Go over the data and keep only the lines that include "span".
Start of Block
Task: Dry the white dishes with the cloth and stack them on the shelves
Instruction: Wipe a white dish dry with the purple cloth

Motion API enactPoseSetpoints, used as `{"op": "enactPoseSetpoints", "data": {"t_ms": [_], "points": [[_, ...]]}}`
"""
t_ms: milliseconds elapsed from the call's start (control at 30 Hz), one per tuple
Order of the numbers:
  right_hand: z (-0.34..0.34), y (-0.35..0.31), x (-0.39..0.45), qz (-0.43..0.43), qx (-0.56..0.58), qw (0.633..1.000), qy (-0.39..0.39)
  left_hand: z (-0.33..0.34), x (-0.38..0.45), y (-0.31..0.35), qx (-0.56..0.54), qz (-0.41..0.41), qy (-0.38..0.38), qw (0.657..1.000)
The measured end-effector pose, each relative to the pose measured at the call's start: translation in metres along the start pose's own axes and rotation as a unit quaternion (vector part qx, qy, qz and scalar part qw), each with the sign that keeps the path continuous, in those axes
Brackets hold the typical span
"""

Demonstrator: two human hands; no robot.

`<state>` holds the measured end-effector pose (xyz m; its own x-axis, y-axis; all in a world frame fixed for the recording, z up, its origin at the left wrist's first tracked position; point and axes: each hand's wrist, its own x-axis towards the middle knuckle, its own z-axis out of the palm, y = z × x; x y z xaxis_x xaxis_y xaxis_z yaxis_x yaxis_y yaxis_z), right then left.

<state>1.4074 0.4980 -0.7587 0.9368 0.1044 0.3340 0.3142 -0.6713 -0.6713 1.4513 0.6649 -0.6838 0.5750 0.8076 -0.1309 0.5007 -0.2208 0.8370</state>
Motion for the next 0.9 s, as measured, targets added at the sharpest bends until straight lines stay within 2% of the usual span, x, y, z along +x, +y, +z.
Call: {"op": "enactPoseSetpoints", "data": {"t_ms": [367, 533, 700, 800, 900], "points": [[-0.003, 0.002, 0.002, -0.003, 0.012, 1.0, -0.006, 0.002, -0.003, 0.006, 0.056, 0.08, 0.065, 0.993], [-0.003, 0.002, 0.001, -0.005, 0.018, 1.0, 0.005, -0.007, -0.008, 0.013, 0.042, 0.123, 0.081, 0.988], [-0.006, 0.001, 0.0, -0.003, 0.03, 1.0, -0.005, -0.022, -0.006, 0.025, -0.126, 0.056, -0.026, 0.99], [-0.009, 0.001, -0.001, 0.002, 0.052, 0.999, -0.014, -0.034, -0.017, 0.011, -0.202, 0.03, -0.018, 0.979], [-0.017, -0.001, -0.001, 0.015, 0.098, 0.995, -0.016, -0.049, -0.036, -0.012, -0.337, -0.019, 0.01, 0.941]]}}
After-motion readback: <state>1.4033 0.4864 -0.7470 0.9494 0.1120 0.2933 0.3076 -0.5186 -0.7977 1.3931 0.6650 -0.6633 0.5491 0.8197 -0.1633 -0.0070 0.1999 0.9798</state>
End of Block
• [Your solution]
Brackets hold the typical span
Motion for the next 0.9 s, as measured, targets added at the sharpest bends until straight lines stay within 2% of the usual span, x, y, z along +x, +y, +z.

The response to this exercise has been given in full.